Inside the Studio: How Jimmy Cliff Wrote “Many Rivers to Cross”
In a rare 1994 BBC interview, Jimmy Cliff walked through the writing of his most-covered song line by line. The story behind those four chords is darker, lonelier, and more specific than the soaring gospel arrangement suggests.
Almost every list of “greatest reggae songs” eventually arrives at the same surprise: Many Rivers to Cross isn’t really reggae. The arrangement is closer to American gospel and Southern soul. There’s an organ. There’s a choir. The riddim, if you want to call it that, is just a slow walking bass. So why is it always on the list?
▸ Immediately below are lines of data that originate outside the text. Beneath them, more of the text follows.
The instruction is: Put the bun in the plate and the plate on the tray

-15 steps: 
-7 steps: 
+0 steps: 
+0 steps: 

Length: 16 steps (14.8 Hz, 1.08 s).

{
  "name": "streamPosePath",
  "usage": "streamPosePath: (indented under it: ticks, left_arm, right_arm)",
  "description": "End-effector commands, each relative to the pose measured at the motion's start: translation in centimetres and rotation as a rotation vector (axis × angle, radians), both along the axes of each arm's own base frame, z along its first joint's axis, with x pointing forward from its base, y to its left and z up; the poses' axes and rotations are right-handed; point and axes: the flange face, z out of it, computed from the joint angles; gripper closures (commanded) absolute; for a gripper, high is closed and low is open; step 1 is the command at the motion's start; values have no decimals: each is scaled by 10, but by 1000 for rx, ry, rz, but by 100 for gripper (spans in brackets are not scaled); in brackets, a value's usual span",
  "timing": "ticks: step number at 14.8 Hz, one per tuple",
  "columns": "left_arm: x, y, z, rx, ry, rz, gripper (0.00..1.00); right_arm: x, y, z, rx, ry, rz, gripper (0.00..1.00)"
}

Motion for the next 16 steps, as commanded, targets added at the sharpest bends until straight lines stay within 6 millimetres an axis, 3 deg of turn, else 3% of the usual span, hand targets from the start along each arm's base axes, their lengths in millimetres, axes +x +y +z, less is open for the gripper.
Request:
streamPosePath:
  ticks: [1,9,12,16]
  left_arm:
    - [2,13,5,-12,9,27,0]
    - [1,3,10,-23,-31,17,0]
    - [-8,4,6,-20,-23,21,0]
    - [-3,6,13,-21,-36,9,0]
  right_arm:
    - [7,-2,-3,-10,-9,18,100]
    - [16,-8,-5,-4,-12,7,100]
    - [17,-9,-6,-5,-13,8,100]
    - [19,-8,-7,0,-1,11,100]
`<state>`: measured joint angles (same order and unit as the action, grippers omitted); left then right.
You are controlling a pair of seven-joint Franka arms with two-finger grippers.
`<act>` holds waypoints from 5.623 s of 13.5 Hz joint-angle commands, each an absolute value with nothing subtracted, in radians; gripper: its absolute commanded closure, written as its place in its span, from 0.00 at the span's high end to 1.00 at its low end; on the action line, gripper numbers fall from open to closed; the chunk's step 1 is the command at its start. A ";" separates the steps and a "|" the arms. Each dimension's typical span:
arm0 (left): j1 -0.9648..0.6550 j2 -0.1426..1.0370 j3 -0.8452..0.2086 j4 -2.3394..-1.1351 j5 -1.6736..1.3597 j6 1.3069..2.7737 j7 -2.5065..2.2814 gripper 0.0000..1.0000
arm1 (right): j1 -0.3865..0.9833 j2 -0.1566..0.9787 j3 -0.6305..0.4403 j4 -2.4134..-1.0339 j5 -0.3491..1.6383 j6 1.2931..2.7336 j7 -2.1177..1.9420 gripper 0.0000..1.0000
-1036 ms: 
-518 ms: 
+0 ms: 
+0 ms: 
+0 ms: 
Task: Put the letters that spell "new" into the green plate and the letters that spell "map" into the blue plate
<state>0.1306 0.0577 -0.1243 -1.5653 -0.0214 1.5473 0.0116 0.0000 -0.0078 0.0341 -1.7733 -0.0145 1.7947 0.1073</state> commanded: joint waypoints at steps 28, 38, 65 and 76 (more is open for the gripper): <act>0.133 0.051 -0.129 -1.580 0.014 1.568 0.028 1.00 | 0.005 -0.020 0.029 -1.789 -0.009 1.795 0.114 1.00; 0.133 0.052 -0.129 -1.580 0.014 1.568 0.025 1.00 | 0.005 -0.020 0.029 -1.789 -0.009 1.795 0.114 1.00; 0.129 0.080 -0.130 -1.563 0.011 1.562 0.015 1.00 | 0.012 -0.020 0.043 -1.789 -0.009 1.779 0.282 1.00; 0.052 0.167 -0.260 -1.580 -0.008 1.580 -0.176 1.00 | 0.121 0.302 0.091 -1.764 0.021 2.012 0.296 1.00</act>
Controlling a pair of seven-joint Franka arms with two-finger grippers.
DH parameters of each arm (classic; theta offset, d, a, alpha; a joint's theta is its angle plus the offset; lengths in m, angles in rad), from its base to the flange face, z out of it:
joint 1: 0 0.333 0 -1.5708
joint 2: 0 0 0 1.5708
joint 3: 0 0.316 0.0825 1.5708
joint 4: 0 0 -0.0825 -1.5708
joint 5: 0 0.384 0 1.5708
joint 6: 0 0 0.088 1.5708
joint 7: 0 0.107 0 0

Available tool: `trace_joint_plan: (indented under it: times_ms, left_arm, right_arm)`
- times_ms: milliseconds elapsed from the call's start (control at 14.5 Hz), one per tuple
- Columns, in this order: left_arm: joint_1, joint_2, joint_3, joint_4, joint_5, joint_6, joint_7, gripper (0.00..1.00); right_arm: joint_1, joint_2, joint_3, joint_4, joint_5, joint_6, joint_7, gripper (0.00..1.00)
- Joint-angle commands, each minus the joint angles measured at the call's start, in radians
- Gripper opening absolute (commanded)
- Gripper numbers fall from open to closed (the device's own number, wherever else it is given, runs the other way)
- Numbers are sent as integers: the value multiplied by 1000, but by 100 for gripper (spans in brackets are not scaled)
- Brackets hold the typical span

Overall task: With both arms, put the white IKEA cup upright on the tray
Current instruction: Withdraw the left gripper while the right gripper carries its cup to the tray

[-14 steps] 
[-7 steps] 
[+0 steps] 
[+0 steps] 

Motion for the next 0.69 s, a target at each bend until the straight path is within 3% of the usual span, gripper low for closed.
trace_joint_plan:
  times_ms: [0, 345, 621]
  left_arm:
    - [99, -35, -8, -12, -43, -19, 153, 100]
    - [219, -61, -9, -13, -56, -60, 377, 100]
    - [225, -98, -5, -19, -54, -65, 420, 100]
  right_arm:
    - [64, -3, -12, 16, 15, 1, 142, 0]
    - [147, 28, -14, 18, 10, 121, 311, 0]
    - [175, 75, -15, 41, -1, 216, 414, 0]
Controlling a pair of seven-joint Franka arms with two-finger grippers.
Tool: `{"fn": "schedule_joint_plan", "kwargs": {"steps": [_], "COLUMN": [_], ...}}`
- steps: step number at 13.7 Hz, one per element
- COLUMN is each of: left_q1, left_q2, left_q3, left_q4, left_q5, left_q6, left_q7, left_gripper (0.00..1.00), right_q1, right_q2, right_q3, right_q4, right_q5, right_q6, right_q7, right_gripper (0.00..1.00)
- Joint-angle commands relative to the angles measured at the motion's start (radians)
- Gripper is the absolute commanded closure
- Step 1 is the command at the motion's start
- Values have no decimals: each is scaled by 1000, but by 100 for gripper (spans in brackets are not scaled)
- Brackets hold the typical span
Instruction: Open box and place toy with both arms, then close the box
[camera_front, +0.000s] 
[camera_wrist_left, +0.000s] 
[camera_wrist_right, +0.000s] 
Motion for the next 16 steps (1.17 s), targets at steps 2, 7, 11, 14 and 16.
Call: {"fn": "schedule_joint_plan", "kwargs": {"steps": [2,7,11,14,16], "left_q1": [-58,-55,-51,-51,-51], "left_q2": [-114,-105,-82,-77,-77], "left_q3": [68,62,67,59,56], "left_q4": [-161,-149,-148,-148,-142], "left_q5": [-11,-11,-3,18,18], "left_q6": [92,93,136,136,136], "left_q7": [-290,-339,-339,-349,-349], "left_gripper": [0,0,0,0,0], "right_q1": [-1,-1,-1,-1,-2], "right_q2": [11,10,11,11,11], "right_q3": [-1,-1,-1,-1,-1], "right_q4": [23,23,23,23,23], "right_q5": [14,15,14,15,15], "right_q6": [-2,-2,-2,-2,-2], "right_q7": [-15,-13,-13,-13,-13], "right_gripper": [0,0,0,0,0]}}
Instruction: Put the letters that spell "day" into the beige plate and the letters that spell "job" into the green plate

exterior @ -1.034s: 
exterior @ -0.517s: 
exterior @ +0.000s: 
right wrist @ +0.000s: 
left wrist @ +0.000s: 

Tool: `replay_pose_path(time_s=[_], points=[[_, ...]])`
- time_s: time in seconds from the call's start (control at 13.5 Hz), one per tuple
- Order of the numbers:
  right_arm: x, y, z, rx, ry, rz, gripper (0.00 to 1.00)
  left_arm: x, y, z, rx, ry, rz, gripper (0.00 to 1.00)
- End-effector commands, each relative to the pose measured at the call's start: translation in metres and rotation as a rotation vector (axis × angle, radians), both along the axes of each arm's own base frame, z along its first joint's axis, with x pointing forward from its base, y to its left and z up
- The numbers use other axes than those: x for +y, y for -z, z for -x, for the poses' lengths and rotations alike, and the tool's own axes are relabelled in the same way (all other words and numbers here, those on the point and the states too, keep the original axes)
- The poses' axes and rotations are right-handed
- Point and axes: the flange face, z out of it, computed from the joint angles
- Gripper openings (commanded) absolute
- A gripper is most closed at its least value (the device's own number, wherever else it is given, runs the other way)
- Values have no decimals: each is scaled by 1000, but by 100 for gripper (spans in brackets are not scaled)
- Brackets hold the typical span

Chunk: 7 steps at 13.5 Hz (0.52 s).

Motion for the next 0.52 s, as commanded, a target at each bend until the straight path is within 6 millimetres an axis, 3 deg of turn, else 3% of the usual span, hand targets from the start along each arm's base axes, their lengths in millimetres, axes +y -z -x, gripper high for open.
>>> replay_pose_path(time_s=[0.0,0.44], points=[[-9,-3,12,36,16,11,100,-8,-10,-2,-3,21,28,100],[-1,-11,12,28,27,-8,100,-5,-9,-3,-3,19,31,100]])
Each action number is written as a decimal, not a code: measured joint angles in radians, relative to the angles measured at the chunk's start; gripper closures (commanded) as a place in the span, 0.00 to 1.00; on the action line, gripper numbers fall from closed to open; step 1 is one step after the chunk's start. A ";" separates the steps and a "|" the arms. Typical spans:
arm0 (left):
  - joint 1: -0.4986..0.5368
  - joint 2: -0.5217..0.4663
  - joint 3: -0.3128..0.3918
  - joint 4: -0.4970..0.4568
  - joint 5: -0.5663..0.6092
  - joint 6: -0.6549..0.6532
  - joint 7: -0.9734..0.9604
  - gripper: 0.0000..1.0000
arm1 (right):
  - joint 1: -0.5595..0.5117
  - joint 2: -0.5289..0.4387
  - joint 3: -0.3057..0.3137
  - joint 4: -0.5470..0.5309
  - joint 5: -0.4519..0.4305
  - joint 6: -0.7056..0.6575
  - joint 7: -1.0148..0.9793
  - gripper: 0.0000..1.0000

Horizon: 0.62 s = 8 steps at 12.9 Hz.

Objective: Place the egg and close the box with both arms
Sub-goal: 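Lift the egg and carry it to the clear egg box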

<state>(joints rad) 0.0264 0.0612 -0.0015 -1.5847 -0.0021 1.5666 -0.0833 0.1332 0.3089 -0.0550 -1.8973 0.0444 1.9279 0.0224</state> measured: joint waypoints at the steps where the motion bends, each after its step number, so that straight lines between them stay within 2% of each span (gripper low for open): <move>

Because Jimmy Cliff is a Jamaican songwriter, and because the song is now inseparable from the film The Harder They Come, and because — most of all — once you hear it you can’t un-hear it.
The writing session
In a 1994 BBC interview that’s now hard to find, Cliff walked through the writing of the song line by line. He’d been in London in 1969, alone, broke, between record deals, watching a music industry that wasn’t sure what to do with him. The first line — many rivers to cross / but I can’t seem to find my way over — wasn’t a metaphor when he wrote it. It was a description of a winter afternoon on Edgware Road.
The chord sequence came from a hymn his mother used to sing in church. Cliff added a bridge that resolves nowhere, and an outro that just stops mid-phrase. “I didn’t know how to end it,” he said, “because I didn’t know how the story ended.”
The covers
Joe Cocker. Linda Ronstadt. UB40. Annie Lennox. Cher. Each one finds something different in those four chords. The Annie Lennox version from Diva (1992) is the one that brought the song back to a generation that had missed the original.
But Cliff’s recording remains the definitive one — partly because of the vocal performance, partly because everyone who has covered it since is, consciously or not, singing it back to the man who wrote it from a place no one wants to be.